Patrick Oster grew up in the Chicago area, where he practiced law before taking up journalism as a career in 1973. He spent ten years in Washington, D.C., from the end of Watergate to the beginning of the second Reagan administration. He was Washington bureau chief for the Chicago Sun-Times. He covered the White House, the State Department, and the Pentagon, specializing in foreign affairs most of this time. He traveled to about fifty countries in the process.

In 1984, he became the Mexico City bureau chief for the Knight-Ridder newspaper chain. He has won awards from the Overseas Press Club and the Inter-American Press Foundation for his coverage of Mexico and Latin America. More recently, he has been editor in chief of the National Law Journal and now lives with his wife and son in Croton-on-Hudson, New York.

Excerpt. © Reprinted by permission. All rights reserved.:

Chapter One

The Muchacha

In the Zapotec villages of Oaxaca, one can still hear the three-thousand-year-old tale of the Binniguendas. The Zapotecs once believed that the Binniguendas, a race of demigods, would come from the sky to build giant palaces and bring prosperity. But the Zapotecs, like millions of Indians in the economically depressed southern states of Mexico, eventually got tired of waiting for celestial help to relieve their misery. They turned instead to more earthbound saviors.

About three decades ago, millions of Mexican Indians began fleeing the poverty of Oaxaca, Chiapas, and other poor states for the evanescent promise of wealth in Mexico City, their new Zion. They fled primitive housing, malnutrition, alcoholism, robbery, rape, incest, and illiteracy. But most of all they fled unemployment. They came with unbridled hope and little money to the soft-soiled, mountain-ringed valley in which the capital sits. Those with friends or family often lived temporarily on the roofs of oneroom shacks of those who had come before them. They used sheets of plastic to shield themselves from the high-plateau rains and the chilling dew of daybreak. More aggressive newcomers squatted on land that no one seemed to want, especially in the uninhabited expanses east of Mexico City. Long ago this land had been the bed of Lake Texcoco, the once-vast body of water that had protected the magic Aztec city of Tenochtitlan. By the time these hopeful settlers arrived, however, the lake had become an evaporating cesspool. These days, it throws up dried fecal matter when the arid winds of late winter and early spring rip across the valley.

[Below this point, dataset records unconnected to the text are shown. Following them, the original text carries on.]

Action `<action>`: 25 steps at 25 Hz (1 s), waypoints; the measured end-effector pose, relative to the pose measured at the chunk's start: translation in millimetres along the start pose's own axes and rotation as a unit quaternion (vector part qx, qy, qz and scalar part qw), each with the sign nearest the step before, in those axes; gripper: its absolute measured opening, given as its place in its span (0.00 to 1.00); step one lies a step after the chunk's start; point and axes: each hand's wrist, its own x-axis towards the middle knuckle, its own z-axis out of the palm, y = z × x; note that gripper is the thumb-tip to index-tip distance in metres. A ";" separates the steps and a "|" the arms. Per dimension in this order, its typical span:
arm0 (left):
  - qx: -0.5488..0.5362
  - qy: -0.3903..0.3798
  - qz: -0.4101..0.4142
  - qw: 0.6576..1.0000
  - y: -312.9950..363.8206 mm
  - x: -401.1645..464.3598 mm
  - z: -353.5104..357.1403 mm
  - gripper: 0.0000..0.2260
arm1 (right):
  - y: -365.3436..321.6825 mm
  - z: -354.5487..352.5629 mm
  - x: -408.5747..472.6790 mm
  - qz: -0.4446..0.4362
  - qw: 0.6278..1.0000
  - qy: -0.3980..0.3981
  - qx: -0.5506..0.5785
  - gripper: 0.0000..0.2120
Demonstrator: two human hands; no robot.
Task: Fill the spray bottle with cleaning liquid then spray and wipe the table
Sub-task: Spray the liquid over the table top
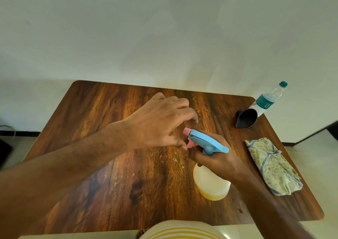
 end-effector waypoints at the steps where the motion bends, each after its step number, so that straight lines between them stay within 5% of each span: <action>1: 0.001 0.020 0.004 1.000 0.4 -0.1 -1.4 0.20 | -1.4 -0.2 0.5 -0.001 1.000 -0.001 0.004 0.11; 5: 0.029 0.025 0.017 0.999 -0.1 0.9 -4.0 0.10 | -1.6 1.6 2.9 0.012 1.000 -0.003 0.003 0.13; 10: 0.006 -0.040 0.013 0.999 -4.7 0.5 -3.8 0.18 | -0.8 0.7 6.6 0.009 1.000 -0.006 -0.003 0.10; 17: 0.020 -0.020 0.014 1.000 -8.5 3.2 -6.1 0.10 | -2.8 2.2 12.7 0.005 1.000 -0.014 0.008 0.12; 22: -0.035 -0.061 -0.003 0.998 -11.6 2.6 -5.7 0.18 | -2.3 2.3 12.1 0.001 1.000 -0.018 0.008 0.07; 25: -0.012 -0.022 0.003 1.000 -13.4 2.8 -4.5 0.12 | -1.5 2.4 13.4 0.016 1.000 -0.012 0.009 0.14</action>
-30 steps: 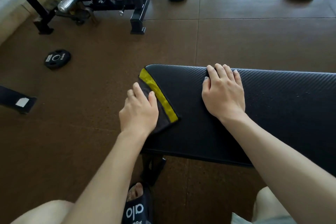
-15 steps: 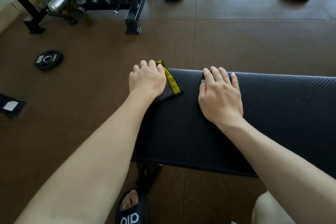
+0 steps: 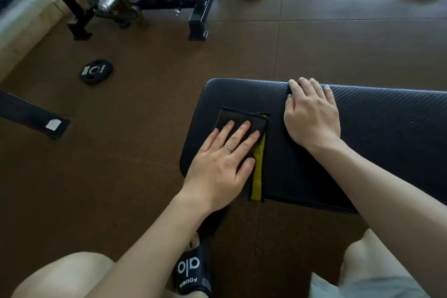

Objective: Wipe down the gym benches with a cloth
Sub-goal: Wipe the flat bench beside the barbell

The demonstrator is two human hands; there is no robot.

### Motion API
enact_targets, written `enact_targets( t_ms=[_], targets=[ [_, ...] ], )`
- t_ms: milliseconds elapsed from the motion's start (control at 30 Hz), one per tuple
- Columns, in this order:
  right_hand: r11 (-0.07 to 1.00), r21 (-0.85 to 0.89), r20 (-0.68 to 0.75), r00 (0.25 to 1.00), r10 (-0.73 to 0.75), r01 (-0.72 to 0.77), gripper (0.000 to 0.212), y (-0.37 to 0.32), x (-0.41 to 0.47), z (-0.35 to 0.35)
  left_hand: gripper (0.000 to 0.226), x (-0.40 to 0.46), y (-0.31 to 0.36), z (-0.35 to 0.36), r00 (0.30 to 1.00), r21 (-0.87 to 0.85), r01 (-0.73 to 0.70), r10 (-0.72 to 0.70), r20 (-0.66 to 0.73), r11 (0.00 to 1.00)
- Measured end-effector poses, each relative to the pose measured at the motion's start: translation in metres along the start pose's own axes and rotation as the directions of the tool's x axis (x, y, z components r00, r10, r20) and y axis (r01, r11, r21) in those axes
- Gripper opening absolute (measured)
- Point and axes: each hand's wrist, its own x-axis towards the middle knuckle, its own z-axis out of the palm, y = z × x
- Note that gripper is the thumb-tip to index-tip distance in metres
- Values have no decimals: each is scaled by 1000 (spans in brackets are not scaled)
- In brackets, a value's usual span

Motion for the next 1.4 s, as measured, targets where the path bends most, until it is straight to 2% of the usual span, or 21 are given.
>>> enact_targets(
  t_ms=[133,233,400,467,567,667,733,800,900,933,1033,1133,1233,1333,1400],
  targets=[
    [1000,-2,-11,1000,-3,3,52,-2,3,1,56,57,-15,-8,990,-6,138,-138,27,990],
    [1000,13,-3,1000,-9,9,52,1,1,0,56,80,-18,-11,970,-1,242,-242,-2,970],
    [1000,26,-12,1000,-11,12,53,3,-2,-1,57,4,-4,5,900,-79,407,-414,-138,910],
    [1000,24,-8,1000,-12,12,53,2,-2,0,57,-21,3,14,832,-206,468,-507,-227,859],
    [1000,27,-6,1000,-5,5,53,2,-1,0,53,-19,14,19,640,-533,506,-710,-296,678],
    [1000,23,2,1000,-3,3,53,2,0,-1,42,1,2,9,438,-735,523,-876,-203,432],
    [1000,12,12,1000,-8,7,54,0,0,0,36,9,-10,3,388,-778,537,-914,-116,326],
    [1000,4,26,1000,-10,10,54,0,0,-1,37,8,-9,4,367,-793,525,-923,-115,308],
    [1000,16,29,999,-24,24,54,0,-3,-5,43,-5,9,22,320,-817,448,-919,-232,362],
    [999,24,25,999,-40,39,54,0,-7,-7,46,-11,20,30,344,-798,438,-897,-277,414],
    [997,19,42,996,-79,78,53,11,-35,-18,56,-30,56,59,492,-607,489,-773,-401,626],
    [999,-25,50,998,-36,38,53,43,-70,-33,56,-35,80,73,649,-395,469,-611,-452,790],
    [1000,-2,24,999,31,-31,52,60,-81,-40,55,-21,95,67,821,-150,343,-373,-433,927],
    [998,-1,-24,998,55,-55,52,54,-74,-34,53,-4,99,54,922,27,185,-164,-350,982],
    [998,-4,-41,997,67,-67,52,52,-69,-32,56,8,91,40,974,108,51,-26,-226,993]
  ],
)
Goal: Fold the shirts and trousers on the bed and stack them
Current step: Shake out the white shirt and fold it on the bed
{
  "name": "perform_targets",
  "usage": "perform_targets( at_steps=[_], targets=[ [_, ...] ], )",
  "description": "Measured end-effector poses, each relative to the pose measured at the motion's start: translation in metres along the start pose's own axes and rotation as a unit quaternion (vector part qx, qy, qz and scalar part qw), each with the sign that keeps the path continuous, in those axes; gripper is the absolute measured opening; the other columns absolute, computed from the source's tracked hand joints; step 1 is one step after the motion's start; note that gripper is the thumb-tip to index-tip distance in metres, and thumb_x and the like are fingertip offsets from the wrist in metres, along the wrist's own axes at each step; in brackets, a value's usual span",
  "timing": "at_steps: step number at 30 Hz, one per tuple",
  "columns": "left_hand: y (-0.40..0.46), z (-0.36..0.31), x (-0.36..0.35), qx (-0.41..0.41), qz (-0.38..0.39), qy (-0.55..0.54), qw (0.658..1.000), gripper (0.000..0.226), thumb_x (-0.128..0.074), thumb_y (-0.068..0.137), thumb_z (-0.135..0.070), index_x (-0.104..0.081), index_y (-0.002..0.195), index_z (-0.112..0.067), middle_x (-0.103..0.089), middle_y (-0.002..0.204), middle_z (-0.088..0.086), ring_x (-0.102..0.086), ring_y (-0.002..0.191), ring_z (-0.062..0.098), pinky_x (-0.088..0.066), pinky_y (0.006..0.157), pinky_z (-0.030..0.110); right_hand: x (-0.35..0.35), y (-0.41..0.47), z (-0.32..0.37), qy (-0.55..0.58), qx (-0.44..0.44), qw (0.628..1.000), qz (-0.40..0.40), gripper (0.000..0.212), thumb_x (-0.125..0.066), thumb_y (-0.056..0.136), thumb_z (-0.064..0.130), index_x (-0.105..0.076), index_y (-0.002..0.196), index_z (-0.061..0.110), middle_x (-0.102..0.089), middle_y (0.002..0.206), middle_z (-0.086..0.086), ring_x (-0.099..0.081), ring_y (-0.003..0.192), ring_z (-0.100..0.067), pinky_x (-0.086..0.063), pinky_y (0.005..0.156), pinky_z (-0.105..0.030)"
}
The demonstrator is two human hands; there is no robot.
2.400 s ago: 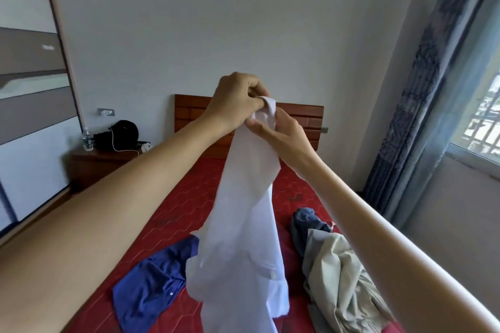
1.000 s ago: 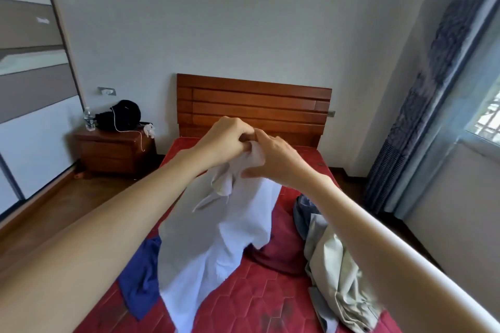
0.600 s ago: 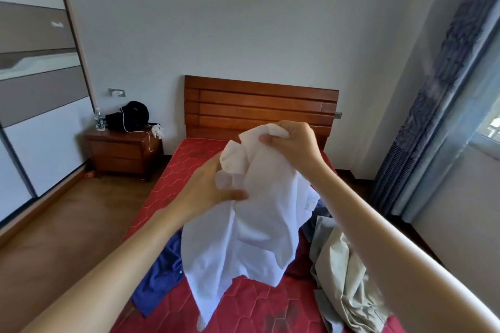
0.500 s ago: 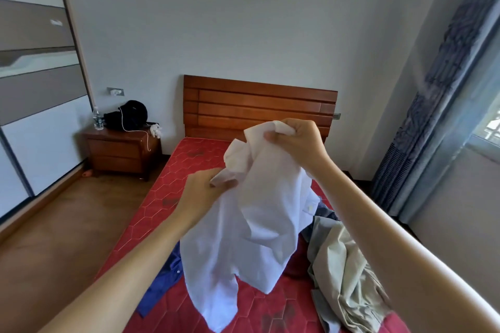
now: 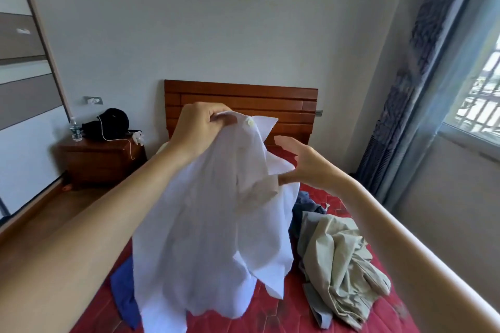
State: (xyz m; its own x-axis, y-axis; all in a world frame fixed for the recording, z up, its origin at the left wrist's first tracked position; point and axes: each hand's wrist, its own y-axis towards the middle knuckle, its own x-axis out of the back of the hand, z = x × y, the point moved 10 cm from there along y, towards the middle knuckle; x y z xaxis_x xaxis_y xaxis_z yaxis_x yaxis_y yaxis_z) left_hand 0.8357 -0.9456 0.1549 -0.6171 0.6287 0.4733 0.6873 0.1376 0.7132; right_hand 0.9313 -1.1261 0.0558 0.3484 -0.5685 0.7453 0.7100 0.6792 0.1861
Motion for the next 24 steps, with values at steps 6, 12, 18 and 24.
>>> perform_targets(
  at_steps=[6,12,18,24],
  targets=[
    [-0.004,-0.019,0.018,-0.038,-0.032,-0.016,0.999,0.012,-0.066,0.088,-0.003,-0.077,0.089,-0.007,-0.072,0.087,-0.005,-0.063,0.083,-0.005,-0.044,0.076,0.009,0.001,0.007,0.044,0.238,0.064,0.969,0.005,0.087,-0.080,0.064,0.058,-0.045,0.139,0.034,-0.052,0.140,0.013,-0.047,0.130,-0.005,-0.043,0.101,-0.027],
    [-0.025,-0.008,0.033,-0.014,-0.028,-0.079,0.996,0.010,-0.069,0.085,-0.003,-0.078,0.086,-0.008,-0.075,0.087,-0.002,-0.070,0.086,0.006,-0.051,0.080,0.019,0.005,0.022,0.070,0.157,0.099,0.973,-0.139,0.016,-0.076,0.082,0.021,-0.075,0.082,0.037,-0.075,0.090,0.006,-0.070,0.080,-0.012,-0.053,0.069,-0.023],
    [-0.054,0.028,0.029,0.044,0.035,-0.133,0.989,0.014,-0.074,0.080,-0.008,-0.076,0.091,-0.016,-0.072,0.096,-0.001,-0.067,0.091,0.007,-0.052,0.080,0.019,0.031,0.021,0.099,0.095,0.165,0.948,-0.255,0.037,-0.060,0.078,-0.012,-0.074,0.084,0.021,-0.068,0.081,0.020,-0.062,0.075,0.007,-0.051,0.065,-0.015],
    [-0.086,0.069,-0.016,0.198,0.209,-0.134,0.948,0.044,-0.069,0.078,-0.049,-0.060,0.120,-0.037,-0.061,0.116,-0.017,-0.060,0.101,0.000,-0.047,0.082,0.016,0.031,0.000,0.135,0.003,0.276,0.912,-0.303,0.037,-0.051,0.070,-0.015,-0.075,0.085,0.010,-0.066,0.085,0.014,-0.061,0.083,0.009,-0.048,0.062,-0.011]
  ],
)
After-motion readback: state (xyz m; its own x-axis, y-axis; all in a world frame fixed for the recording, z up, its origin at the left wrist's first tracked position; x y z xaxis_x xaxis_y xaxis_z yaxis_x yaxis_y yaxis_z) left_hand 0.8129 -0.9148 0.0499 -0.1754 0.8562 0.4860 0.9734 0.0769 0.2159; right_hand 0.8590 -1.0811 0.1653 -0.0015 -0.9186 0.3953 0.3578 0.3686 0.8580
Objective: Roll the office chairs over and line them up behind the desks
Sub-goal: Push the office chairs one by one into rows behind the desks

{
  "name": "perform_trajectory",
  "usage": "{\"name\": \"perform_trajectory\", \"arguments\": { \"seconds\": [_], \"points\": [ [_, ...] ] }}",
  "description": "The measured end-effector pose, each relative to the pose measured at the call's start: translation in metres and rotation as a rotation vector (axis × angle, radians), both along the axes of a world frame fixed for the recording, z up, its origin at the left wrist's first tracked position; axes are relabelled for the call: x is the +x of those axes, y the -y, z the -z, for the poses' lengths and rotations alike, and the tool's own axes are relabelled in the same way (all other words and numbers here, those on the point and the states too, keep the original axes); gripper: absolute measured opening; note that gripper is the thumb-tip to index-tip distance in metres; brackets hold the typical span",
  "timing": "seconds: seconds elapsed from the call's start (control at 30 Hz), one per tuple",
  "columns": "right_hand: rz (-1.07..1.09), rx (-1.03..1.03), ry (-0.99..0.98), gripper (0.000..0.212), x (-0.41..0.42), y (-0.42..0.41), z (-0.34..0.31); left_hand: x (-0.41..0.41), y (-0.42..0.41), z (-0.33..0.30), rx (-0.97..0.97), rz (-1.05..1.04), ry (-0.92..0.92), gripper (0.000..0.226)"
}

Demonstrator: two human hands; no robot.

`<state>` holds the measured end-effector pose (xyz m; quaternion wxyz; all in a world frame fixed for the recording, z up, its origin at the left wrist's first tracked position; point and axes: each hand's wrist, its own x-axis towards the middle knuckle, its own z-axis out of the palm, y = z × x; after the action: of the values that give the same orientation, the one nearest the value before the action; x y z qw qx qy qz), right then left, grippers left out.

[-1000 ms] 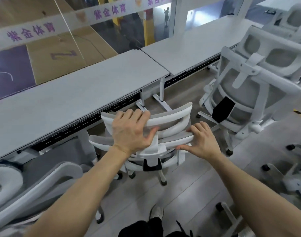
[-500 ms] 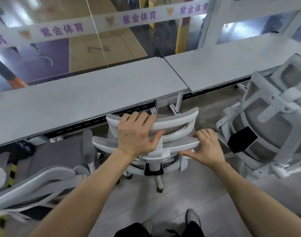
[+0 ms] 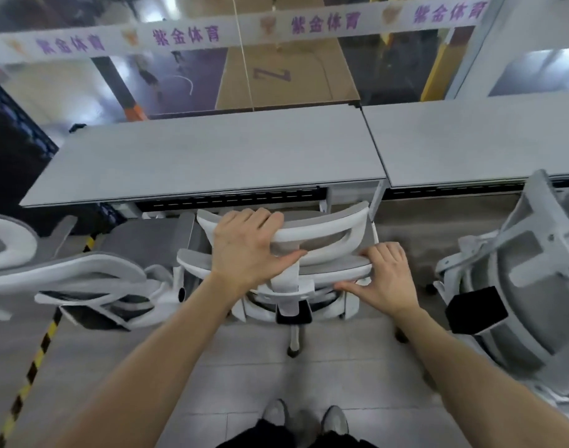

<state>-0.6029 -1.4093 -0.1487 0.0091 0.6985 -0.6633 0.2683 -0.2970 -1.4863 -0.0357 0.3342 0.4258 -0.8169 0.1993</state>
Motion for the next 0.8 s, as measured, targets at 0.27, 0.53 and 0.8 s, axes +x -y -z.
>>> {"name": "perform_trajectory", "arguments": {
  "seconds": [0.27, 0.53, 0.8],
  "points": [
    [-0.008, -0.025, 0.008, 0.085, 0.005, -0.013, 0.002, 0.001, -0.011, 0.001, -0.034, 0.004, -0.061, 0.055],
    [-0.036, -0.041, -0.040, 0.086, 0.003, -0.004, 0.004, 0.005, -0.005, -0.002, -0.072, 0.008, -0.108, 0.055],
    [-0.042, 0.020, -0.027, 0.084, -0.012, 0.021, -0.004, -0.013, 0.018, -0.001, -0.027, -0.005, -0.137, 0.056]
  ]
}}
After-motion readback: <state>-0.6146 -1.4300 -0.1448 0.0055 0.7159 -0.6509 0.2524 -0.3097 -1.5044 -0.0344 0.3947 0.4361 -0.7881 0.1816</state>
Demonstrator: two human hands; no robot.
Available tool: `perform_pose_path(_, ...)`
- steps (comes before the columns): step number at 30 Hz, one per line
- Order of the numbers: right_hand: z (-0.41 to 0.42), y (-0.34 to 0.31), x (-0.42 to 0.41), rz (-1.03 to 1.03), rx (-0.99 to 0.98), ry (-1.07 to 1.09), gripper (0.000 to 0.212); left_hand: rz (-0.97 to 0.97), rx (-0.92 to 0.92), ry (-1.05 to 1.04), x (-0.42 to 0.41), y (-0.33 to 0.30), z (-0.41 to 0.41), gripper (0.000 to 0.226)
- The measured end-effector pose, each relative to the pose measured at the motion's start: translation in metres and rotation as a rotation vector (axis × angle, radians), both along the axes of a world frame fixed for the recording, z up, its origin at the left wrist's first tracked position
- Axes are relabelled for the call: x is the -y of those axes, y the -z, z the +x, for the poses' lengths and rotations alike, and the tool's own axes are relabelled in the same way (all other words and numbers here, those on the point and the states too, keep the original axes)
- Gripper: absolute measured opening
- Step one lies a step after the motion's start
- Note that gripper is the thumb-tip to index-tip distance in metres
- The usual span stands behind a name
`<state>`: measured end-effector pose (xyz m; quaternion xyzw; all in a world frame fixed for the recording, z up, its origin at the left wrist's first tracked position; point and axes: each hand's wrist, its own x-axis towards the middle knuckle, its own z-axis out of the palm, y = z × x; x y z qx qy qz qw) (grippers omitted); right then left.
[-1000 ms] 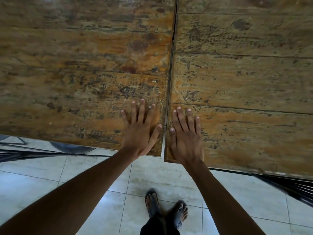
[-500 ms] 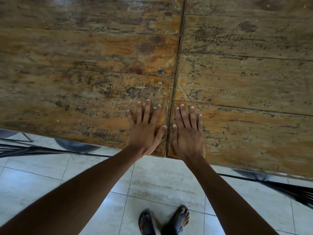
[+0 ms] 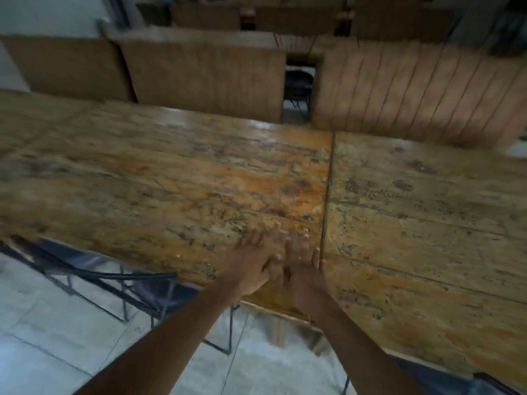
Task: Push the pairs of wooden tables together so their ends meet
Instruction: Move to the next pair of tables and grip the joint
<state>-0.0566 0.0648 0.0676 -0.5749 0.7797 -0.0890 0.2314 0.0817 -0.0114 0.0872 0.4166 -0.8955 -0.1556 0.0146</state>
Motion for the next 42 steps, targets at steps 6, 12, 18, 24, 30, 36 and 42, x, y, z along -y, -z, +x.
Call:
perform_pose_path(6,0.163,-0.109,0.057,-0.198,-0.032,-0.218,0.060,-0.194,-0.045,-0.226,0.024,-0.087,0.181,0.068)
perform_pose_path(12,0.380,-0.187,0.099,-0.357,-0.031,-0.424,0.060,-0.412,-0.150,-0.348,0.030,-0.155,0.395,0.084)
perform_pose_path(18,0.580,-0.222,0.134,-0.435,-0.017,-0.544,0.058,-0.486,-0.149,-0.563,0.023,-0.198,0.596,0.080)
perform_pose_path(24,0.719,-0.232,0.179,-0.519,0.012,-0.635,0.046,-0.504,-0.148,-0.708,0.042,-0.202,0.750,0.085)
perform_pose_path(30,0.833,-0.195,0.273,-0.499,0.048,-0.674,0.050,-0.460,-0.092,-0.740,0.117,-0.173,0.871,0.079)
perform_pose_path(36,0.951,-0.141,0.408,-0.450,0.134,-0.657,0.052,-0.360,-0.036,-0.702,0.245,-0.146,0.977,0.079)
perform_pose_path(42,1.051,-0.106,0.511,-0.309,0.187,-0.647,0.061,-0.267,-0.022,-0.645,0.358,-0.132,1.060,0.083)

The newcomers begged, borrowed, and scrimped to get cinder blocks or flattened oil drums to construct their new dwellings. In the beginning, they often lived for months with only two or three walls and little that could be called a roof. As their numbers grew, they created impoverished metropolises, such as Nezahualcoyotl, whose three million residents claim it is the world's largest slum. Mexicans call these slums of open sewers and unpaved roads ciudades perdidas, or "lost cities." One of them is Ayotla, home of Adelaida Bollo Andrade, one of the millions of Zapotecs who migrated from Oaxaca.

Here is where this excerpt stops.